Oui, mais ce qui est rassurant, en revanche, c’est que l’offre en autopublication contre cette baisse : il y a une vraie proposition littéraire qui continue de grandir. Le fait qu’on ait beaucoup d’œuvres, comme celle de l’auteur guadeloupéen, Joshua Servier, en autopublication et qui a rejoint le circuit éditorial traditionnel, montre que l’industrie du livre sera forcée de se pencher sur les succès auto-publiés.
Votre nouveau livre, le 14e, sorti le 15 octobre, vous a permis de retrouver l’une de vos sources d’inspiration : Toni Morrison…
C’est une auteure que je suis depuis mes 15 ans ! Elle m’a toujours passionnée, inspirée et donner la force de continuer face aux discriminations de l’industrie du livre. Ma maison d’édition a une collection dédiée aux biographies romancées, Toni Morrison était dans la liste : c’était l’occasion.
Ce travail de recherche était incroyable : se confronter à des sources qui ne sont pas forcément accessibles, j’ai pu consulter les archives du FBI, me rendre à Princeton, où Toni Morrison a légué ses archives personnelles et professionnelles, lire le courrier personnel de Toni Morrison et de sa famille. C’était vraiment une écriture très particulière qui a révélé la personne par rapport au monument littéraire qu’on connait et a aussi permis de dévoiler certains aspects de la réécriture de Toni Morrison.
Lesquels ?
Souvent, les préfaces où elle se livrait sur les raisons qui l’ont amenée à écrire un livre et les difficultés, les discriminations qu’elle a subies dans les années 1970, n’étaient pas traduites en français.
J’ai aussi été frappée, quand je suis partie aux Etats-Unis, pour un séjour de recherche de constater que Toni Morrison devient un sujet d’étude à l’université, mais il n’y a pas d’exposition sur elle, comme on peut en voir sur Maya Angelou ou James Baldwin. Même des lycéens américains que j’ai interrogés ne la connaissaient pas. Toni Morrison reste dans un cadre académique qui n’a pas encore su l’amener au grand public. En cela, ce livre, Ecrire avant l’aube, est important à partager.
Le titre, Ecrire avant l’aube, qu’est-ce qui vous l’a inspiré ?
Le titre est tiré d’une citation de Toni Morrison. Dans une interview donnée en 1993, elle explique qu’en tant que mère célibataire, elle était obligée d’écrire « avant l’aube », avant le réveil de ses garçons.
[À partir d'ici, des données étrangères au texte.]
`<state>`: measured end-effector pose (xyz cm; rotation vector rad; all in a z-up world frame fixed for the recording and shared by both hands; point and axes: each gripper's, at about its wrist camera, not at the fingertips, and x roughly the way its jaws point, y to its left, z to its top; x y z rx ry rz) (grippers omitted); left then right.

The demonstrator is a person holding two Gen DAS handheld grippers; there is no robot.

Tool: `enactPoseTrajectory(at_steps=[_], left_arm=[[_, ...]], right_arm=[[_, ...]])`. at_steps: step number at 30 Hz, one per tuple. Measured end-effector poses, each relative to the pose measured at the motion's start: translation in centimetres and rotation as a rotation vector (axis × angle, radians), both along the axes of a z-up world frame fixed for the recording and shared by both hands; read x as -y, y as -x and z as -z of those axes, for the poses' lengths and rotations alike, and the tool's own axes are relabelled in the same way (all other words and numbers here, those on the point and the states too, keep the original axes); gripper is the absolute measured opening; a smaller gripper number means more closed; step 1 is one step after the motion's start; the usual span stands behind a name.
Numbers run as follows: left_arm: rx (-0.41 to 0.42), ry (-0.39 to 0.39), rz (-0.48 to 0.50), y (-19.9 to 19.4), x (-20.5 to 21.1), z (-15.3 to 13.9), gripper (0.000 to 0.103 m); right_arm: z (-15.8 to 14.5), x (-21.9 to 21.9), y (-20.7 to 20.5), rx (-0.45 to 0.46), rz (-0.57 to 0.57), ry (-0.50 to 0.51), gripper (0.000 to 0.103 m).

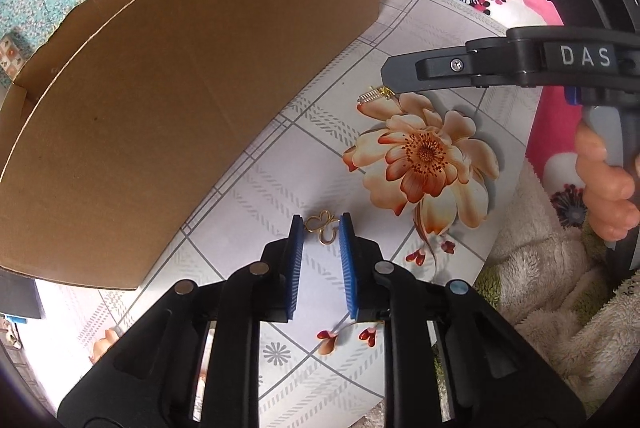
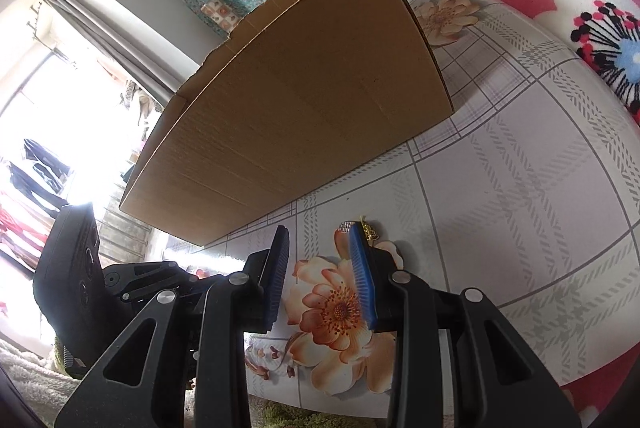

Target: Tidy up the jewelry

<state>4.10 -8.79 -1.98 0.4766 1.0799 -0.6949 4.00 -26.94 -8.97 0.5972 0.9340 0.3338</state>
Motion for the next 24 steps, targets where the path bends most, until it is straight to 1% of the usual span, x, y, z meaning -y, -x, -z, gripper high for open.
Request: enactPoseTrajectory(at_steps=[4, 6, 14, 16, 17, 18, 19, 21, 24], left_arm=[[0.007, -0.021, 0.027, 0.2, 0.9, 0.0, 0.007], [0.005, -0.027, 0.030, 0.2, 1.2, 0.0, 0.005], [0.004, -0.043, 0.010, 0.2, 1.8, 0.0, 0.005], [-0.003, -0.041, -0.010, -0.1, 2.0, 0.0, 0.005], [-0.006, -0.038, -0.018, -0.2, 2.2, 0.0, 0.006], [-0.007, -0.033, -0.026, -0.2, 2.4, -0.1, 0.010], [-0.005, -0.031, -0.038, -0.3, 2.4, -0.1, 0.020], [0.000, -0.032, -0.057, -0.5, 2.6, -0.3, 0.028], [-0.004, -0.037, -0.074, -0.8, 3.0, -0.2, 0.028]], right_arm=[[0.4, -0.1, -0.3, 0.000, -0.007, 0.011, 0.031], [0.5, 0.0, -0.4, 0.000, -0.009, 0.007, 0.031], [0.9, 1.3, 0.3, 0.008, -0.002, -0.017, 0.031], [1.0, 1.5, 0.5, 0.013, 0.000, -0.020, 0.031], [1.0, 1.6, 0.6, 0.014, 0.001, -0.023, 0.031], [1.0, 1.8, 0.7, 0.017, 0.003, -0.028, 0.031], [1.0, 1.9, 0.8, 0.020, 0.005, -0.030, 0.031], [1.0, 2.2, 1.0, 0.024, 0.009, -0.034, 0.031], [1.2, 2.6, 1.2, 0.026, 0.015, -0.043, 0.031]])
Entretien : Cécilia Larney
Où retrouver Laura Nsafou ?

À l’initiative de Malika Bellony, fondatrice de l’association Les Pacotilleuses, Laura Nsafou animera une masterclass d’auteur, rencontrera les étudiants de prépa Lettres à Gerville-Réache (Basse-Terre), des seniors pour un atelier d’écriture. Pour le grand public, trois rendez-vous sont au programme :
- Basse-Terre, Maison du patrimoine : vendredi 14 novembre, à 19 heures.
- Le Moule, médiathèque : samedi 15 novembre, à 9 h 30.
- Baie-Mahault, Jabrun, Boutique de la presse : samedi 15 novembre, à 15 heures.